Seroprevalence is a complex measure that involves cumulative infection, cross-immunity, and antibody lifetime [30]. While it clearly indicates where infection has occurred and can provide a good indication of potential host species, it also comes with caveats that can limit inference [30], [48]. Without clear knowledge of transmission or antibody persistence patterns, identification of reservoir hosts using seroprevalence alone can be limited [48]. Furthermore, interpretation of seroprevalence in relation to HPAIV surveillance can be difficult. For example, birds without previous exposure to AIV (or short-term antibody persistence) may be more susceptible to HPAIV (i.e., given lack of cross-protective antibodies), and thus, become important indictors of an HPAIV outbreak. However, higher HPAIV mortality may also render them inefficient in long-range disease transmission. In contrast, a portion of birds with LPAIV antibodies may have a higher likelihood of surviving HPAIV infection, and therefore, more opportunity for transmission beyond localized hotspots. While these sero-positive birds might have reduced durations and rates of viral shedding (shortening the window for detecting HPAIV [45]), their HPAIV infections might be detectable with subtype-specific AIV serology.

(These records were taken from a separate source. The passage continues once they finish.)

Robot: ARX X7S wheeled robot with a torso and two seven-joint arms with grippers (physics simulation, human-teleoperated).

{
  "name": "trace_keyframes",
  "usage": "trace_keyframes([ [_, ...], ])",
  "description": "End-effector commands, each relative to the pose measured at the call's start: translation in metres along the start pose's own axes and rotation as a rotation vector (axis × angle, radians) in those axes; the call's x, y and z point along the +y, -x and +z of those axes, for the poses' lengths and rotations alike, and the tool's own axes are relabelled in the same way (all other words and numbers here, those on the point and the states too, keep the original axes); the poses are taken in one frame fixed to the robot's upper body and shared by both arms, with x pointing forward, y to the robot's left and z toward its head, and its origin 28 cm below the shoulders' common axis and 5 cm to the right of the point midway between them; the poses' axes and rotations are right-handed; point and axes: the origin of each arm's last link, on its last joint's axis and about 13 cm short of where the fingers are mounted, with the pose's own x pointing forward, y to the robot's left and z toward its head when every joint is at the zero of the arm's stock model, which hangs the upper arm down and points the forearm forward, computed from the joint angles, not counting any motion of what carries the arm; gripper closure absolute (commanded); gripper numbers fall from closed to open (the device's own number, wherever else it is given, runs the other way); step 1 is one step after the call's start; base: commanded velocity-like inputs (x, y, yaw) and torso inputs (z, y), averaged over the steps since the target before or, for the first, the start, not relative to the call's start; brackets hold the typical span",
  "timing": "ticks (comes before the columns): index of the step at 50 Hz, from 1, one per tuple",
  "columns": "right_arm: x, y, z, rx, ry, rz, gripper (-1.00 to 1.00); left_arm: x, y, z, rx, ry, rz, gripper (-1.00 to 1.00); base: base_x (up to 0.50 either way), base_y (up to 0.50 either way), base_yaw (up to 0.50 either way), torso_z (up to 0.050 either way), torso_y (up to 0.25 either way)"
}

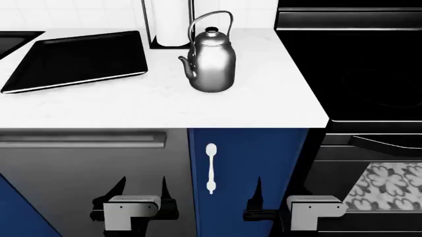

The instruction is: Pick the kettle from the counter and place it on the tray. Then pick the mug from the cabinet and place it on the tray. Then close the cabinet doors.

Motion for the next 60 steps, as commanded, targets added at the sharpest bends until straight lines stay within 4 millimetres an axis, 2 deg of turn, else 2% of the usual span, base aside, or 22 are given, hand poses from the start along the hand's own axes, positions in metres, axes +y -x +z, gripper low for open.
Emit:
trace_keyframes([
  [1,0.000,0.000,0.001,-0.002,-0.001,-0.002,-1.00,0.000,0.000,0.001,-0.001,0.004,0.006,-1.00,0.00,0.00,0.00,0.000,0.000],
  [9,-0.004,0.004,0.007,-0.015,-0.004,-0.015,-1.00,0.002,-0.001,0.007,0.000,0.005,0.038,-1.00,0.00,0.00,0.00,0.000,0.000],
  [13,-0.004,0.007,0.015,-0.036,-0.002,-0.015,-1.00,0.004,-0.003,0.026,-0.053,0.021,0.046,-1.00,0.00,0.00,0.00,0.000,0.000],
  [19,-0.003,0.012,0.028,-0.074,0.006,-0.010,-1.00,0.010,-0.012,0.091,-0.218,0.024,0.046,-1.00,0.00,0.00,0.00,0.038,0.000],
  [20,-0.003,0.013,0.028,-0.077,0.007,-0.009,-1.00,0.011,-0.012,0.096,-0.232,0.021,0.046,-1.00,0.00,0.00,0.00,0.050,0.000],
  [29,-0.005,0.017,0.038,-0.108,0.004,-0.015,-1.00,0.016,-0.029,0.197,-0.391,-0.014,0.046,-1.00,0.00,0.00,0.00,0.050,0.000],
  [38,-0.006,0.020,0.044,-0.124,-0.007,-0.013,-1.00,0.010,-0.044,0.294,-0.524,-0.043,0.045,-1.00,0.00,0.00,0.00,0.050,0.000],
  [43,-0.005,0.021,0.048,-0.132,-0.005,-0.010,-1.00,0.006,-0.046,0.369,-0.604,-0.056,0.056,-1.00,0.00,0.00,0.00,0.050,0.000],
  [49,-0.006,0.023,0.054,-0.146,-0.007,-0.011,-1.00,0.002,-0.048,0.442,-0.658,-0.052,0.086,-1.00,0.00,0.00,0.00,0.050,0.000],
  [60,-0.007,0.026,0.065,-0.167,0.001,-0.012,-1.00,-0.005,-0.063,0.526,-0.640,-0.034,0.132,-1.00,0.00,0.00,0.00,0.050,0.000],
])
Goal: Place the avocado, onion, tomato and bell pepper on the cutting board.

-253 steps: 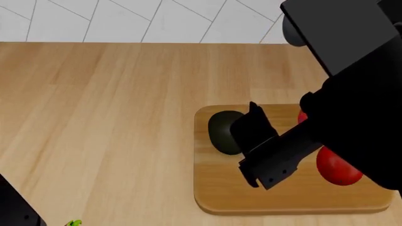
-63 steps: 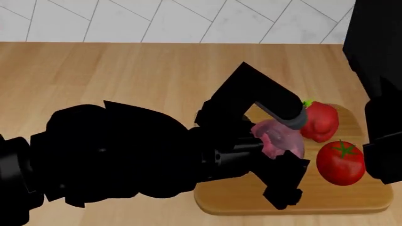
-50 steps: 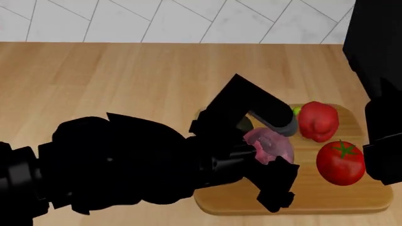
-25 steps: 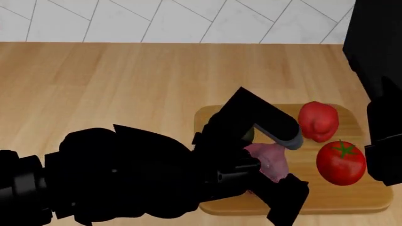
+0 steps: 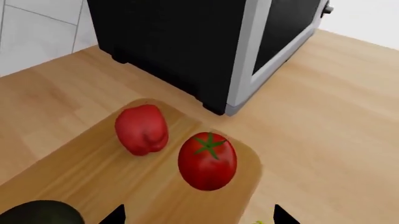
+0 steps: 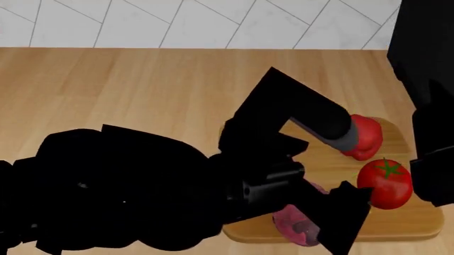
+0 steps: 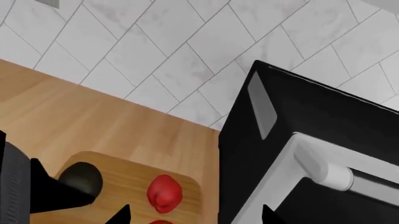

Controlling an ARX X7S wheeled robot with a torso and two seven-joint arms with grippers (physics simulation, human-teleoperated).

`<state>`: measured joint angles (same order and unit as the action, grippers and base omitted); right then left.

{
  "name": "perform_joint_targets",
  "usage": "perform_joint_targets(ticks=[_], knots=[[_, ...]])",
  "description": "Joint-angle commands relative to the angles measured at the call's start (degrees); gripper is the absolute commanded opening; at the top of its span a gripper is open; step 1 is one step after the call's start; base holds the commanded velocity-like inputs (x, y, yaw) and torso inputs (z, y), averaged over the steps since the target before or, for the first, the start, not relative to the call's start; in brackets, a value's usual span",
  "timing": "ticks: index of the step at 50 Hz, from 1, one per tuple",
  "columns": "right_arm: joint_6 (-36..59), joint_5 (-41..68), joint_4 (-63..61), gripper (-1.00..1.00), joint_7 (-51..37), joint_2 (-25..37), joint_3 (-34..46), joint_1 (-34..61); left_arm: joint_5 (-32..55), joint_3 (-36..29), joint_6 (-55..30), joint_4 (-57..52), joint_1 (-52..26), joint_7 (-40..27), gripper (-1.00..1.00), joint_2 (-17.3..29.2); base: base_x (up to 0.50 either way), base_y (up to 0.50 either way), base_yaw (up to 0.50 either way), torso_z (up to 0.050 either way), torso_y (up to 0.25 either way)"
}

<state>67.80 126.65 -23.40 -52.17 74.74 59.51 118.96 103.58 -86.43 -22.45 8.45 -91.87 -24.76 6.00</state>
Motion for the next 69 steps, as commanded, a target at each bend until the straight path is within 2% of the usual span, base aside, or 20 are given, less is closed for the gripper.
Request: perform_joint_targets(ticks=[1,14,28,36,43,56,63,69], knots=[[0.4,-0.5,-0.4,1.00,1.4,-1.8,-1.6,-0.2,0.2,3.8,1.0,-4.8,-1.9,-0.6,1.00,0.6,0.00,0.00,0.00,0.000,0.000],[1.1,1.2,-0.3,1.00,0.1,-1.9,-2.3,1.2,1.0,5.7,1.3,-8.2,-3.7,-2.3,1.00,2.5,0.00,0.00,0.00,0.000,0.000],[1.9,4.6,-0.1,1.00,-3.3,-3.0,-2.6,3.7,1.9,9.2,2.0,-17.8,-5.1,-4.5,1.00,12.6,0.00,0.00,0.00,0.000,0.000],[1.1,7.2,-1.9,1.00,-5.1,-2.6,-3.1,4.5,4.4,12.3,2.7,-26.2,-3.7,-3.7,1.00,22.5,0.00,0.00,0.00,0.000,0.000],[-0.2,11.5,-4.5,1.00,-8.5,-2.5,-3.2,6.1,4.7,14.8,3.8,-34.2,-2.0,-3.1,1.00,33.4,0.00,0.00,0.00,0.000,0.000],[-7.3,22.8,-12.5,1.00,-19.0,-5.1,-4.8,12.5,11.7,21.6,7.4,-49.7,-1.7,-4.1,1.00,51.8,0.00,0.00,0.00,0.000,0.000],[-11.8,28.1,-17.8,1.00,-23.6,-5.5,-7.2,14.3,15.2,24.6,9.2,-54.6,-2.5,-4.2,1.00,59.2,0.00,0.00,0.00,0.000,0.000],[-14.8,32.4,-21.1,1.00,-28.8,-9.0,-10.6,15.3,17.2,26.8,11.3,-57.7,-2.6,-3.9,1.00,65.1,0.00,0.00,0.00,0.000,0.000]])
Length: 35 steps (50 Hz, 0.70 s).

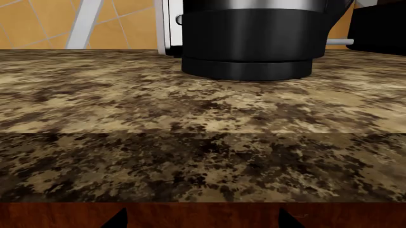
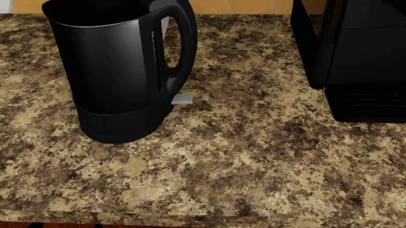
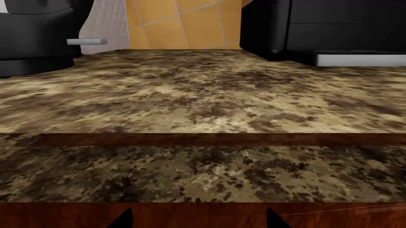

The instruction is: Close the lid of the electric kettle.

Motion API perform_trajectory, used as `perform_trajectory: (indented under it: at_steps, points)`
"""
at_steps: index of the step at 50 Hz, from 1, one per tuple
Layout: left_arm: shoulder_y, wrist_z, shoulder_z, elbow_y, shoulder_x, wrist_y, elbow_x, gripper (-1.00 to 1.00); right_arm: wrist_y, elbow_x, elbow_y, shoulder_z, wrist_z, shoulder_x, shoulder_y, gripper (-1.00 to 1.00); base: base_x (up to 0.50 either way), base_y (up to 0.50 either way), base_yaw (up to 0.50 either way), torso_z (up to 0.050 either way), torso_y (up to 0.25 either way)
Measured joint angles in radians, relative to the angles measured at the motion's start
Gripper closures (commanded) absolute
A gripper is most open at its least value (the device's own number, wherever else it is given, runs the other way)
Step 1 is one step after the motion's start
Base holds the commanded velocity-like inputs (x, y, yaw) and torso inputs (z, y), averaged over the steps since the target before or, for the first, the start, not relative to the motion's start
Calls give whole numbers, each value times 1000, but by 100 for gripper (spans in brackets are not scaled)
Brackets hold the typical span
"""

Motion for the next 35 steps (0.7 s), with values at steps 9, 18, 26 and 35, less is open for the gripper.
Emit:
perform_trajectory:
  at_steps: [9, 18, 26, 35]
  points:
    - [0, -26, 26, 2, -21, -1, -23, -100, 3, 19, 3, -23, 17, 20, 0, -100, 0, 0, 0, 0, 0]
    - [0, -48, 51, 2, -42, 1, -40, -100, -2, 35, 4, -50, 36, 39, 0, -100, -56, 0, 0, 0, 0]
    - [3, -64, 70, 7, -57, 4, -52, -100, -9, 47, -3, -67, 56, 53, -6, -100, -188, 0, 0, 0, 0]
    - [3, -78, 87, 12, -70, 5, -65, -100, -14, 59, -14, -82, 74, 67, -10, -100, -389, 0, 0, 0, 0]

The balance between allocating surveillance resources to detection of virus versus antibodies, as well as appropriate ways to combine the two, will require careful consideration. However, we believe populations with high seroprevalence rates (even those with low shedding rates), should be included in surveillance plans, as these species have demonstrated a high potential for contracting AIV infections. Serologic testing for antibody presence, coupled with serotype specific antibody testing, could 1) provide information on prevalence and AIV subtypes of previous exposure, 2) help determine antibody longevity and cross-protection (e.g., [10]), and 3) enhance overall information on rates of infection and disease dynamics. Therefore, we recommend future surveillance plans include seroprevalence information in developing measures of AIV infection to assess risk for a species. We also suggest that key species with high seroprevalence rates are sampled throughout the annual cycle, to identify periods and places of transmission and illness (e.g., [18], [30]). Finally, our understanding of factors which influence infection rates would be greatly improved by examining both serologic and infection data relative to aggregation patterns (bird density), wintering areas, susceptibilities, average life-spans, terrestrial versus marine habits, and environmental reservoirs.